> _WORK TASK_:
Retype the data in its entirety, with no word changed.

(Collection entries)

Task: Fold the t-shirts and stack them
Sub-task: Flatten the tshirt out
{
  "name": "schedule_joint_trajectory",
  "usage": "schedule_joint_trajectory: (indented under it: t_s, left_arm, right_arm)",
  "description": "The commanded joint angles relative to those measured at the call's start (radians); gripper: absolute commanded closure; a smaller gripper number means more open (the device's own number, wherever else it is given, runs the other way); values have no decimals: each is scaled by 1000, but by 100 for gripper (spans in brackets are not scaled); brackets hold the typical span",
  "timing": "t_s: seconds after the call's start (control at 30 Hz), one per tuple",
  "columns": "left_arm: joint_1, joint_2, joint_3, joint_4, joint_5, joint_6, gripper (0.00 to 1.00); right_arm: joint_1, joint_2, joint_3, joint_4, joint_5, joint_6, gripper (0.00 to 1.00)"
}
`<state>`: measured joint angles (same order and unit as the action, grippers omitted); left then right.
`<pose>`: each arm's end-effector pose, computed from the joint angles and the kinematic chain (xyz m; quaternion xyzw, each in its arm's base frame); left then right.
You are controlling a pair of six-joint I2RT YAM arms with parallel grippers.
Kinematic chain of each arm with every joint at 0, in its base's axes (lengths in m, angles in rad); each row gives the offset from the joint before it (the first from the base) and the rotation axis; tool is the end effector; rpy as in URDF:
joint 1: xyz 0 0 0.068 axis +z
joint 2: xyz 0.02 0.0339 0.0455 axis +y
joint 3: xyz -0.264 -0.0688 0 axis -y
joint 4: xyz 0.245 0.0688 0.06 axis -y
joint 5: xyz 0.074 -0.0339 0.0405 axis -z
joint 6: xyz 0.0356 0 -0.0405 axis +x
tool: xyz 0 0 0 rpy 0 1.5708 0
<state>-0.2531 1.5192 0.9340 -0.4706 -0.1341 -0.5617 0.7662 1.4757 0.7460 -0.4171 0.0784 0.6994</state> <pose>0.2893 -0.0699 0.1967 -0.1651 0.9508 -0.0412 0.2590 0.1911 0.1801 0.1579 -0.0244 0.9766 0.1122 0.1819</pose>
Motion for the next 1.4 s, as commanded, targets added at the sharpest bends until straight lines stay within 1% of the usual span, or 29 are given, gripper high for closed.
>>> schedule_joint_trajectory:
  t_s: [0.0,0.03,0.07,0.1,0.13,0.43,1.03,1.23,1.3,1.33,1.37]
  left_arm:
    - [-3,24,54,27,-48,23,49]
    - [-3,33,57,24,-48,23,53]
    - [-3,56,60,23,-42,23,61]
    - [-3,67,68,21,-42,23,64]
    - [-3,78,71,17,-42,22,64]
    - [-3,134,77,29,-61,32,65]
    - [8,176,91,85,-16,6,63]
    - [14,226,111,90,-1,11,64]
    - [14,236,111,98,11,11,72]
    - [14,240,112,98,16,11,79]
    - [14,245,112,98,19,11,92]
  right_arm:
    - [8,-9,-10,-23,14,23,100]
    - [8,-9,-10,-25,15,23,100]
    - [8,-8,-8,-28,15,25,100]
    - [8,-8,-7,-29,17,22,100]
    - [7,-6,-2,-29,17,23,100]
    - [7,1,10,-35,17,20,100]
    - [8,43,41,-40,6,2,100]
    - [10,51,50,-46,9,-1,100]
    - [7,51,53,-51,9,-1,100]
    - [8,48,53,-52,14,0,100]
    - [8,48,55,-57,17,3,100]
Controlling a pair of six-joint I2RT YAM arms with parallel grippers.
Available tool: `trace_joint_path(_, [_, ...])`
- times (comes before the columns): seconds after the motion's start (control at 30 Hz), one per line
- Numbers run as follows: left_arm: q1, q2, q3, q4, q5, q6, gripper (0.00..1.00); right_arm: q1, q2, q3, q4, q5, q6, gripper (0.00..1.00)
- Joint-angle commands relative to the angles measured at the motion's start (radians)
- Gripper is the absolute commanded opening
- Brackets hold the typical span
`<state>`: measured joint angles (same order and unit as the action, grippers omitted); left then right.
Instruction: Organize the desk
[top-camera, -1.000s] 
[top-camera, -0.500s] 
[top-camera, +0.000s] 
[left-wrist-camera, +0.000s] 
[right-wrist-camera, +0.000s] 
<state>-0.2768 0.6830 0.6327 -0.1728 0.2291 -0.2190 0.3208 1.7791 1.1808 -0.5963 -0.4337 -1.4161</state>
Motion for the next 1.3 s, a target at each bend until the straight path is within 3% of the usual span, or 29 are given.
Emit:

> _ANSWER BELOW_:
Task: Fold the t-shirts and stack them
Sub-task: Flatten the tshirt out
{
  "name": "schedule_joint_trajectory",
  "usage": "schedule_joint_trajectory: (indented under it: t_s, left_arm, right_arm)",
  "description": "The commanded joint angles relative to those measured at the call's start (radians); gripper: absolute commanded closure; a smaller gripper number means more open (the device's own number, wherever else it is given, runs the other way); values have no decimals: each is scaled by 1000, but by 100 for gripper (spans in brackets are not scaled); brackets hold the typical span",
  "timing": "t_s: seconds after the call's start (control at 30 Hz), one per tuple",
  "columns": "left_arm: joint_1, joint_2, joint_3, joint_4, joint_5, joint_6, gripper (0.00 to 1.00); right_arm: joint_1, joint_2, joint_3, joint_4, joint_5, joint_6, gripper (0.00 to 1.00)"
}
`<state>`: measured joint angles (same order and unit as the action, grippers omitted); left then right.
`<pose>`: each arm's end-effector pose, computed from the joint angles and the kinematic chain (xyz m; quaternion xyzw, each in its arm's base frame); left then right.
You are controlling a pair of six-joint I2RT YAM arms with parallel grippers.
Kinematic chain of each arm with every joint at 0, in its base's axes (lengths in m, angles in rad); each row gives the offset from the joint before it (the first from the base) and the rotation axis; tool is the end effector; rpy as in URDF:
joint 1: xyz 0 0 0.068 axis +z
joint 2: xyz 0.02 0.0339 0.0455 axis +y
joint 3: xyz -0.264 -0.0688 0 axis -y
joint 4: xyz 0.245 0.0688 0.06 axis -y
joint 5: xyz 0.074 -0.0339 0.0405 axis -z
joint 6: xyz 0.0356 0 -0.0405 axis +x
tool: xyz 0 0 0 rpy 0 1.5708 0
<state>-0.2531 1.5192 0.9340 -0.4706 -0.1341 -0.5617 0.7662 1.4757 0.7460 -0.4171 0.0784 0.6994</state> <pose>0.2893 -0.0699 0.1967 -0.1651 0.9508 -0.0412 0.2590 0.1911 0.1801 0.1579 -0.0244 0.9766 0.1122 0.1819</pose>
Motion for the next 1.4 s, as commanded, targets added at the sharpest bends until straight lines stay within 1% of the usual span, or 29 are given, gripper high for closed.
>>> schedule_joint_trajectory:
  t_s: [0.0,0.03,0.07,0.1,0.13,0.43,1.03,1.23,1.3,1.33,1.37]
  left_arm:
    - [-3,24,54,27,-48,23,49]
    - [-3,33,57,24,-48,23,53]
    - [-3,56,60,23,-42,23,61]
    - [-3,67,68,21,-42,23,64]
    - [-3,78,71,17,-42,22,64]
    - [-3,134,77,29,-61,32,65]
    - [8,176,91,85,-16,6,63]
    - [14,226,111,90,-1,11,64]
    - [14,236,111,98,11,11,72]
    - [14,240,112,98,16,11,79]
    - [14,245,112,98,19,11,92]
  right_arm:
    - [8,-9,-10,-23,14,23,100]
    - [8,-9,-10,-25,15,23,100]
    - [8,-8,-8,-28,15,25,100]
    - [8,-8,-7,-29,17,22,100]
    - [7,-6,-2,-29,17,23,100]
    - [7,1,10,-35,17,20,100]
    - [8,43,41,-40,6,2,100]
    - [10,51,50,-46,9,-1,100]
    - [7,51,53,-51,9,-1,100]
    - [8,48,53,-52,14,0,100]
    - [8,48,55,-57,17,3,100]
Controlling a pair of six-joint I2RT YAM arms with parallel grippers.
Available tool: `trace_joint_path(_, [_, ...])`
- times (comes before the columns): seconds after the motion's start (control at 30 Hz), one per line
- Numbers run as follows: left_arm: q1, q2, q3, q4, q5, q6, gripper (0.00..1.00); right_arm: q1, q2, q3, q4, q5, q6, gripper (0.00..1.00)
- Joint-angle commands relative to the angles measured at the motion's start (radians)
- Gripper is the absolute commanded opening
- Brackets hold the typical span
`<state>`: measured joint angles (same order and unit as the action, grippers omitted); left then right.
Instruction: Organize the desk
[top-camera, -1.000s] 
[top-camera, -0.500s] 
[top-camera, +0.000s] 
[left-wrist-camera, +0.000s] 
[right-wrist-camera, +0.000s] 
<state>-0.2768 0.6830 0.6327 -0.1728 0.2291 -0.2190 0.3208 1.7791 1.1808 -0.5963 -0.4337 -1.4161</state>
Motion for the next 1.3 s, a target at each bend until the straight path is within 3% of the usual span, or 29 are given.
Emit:

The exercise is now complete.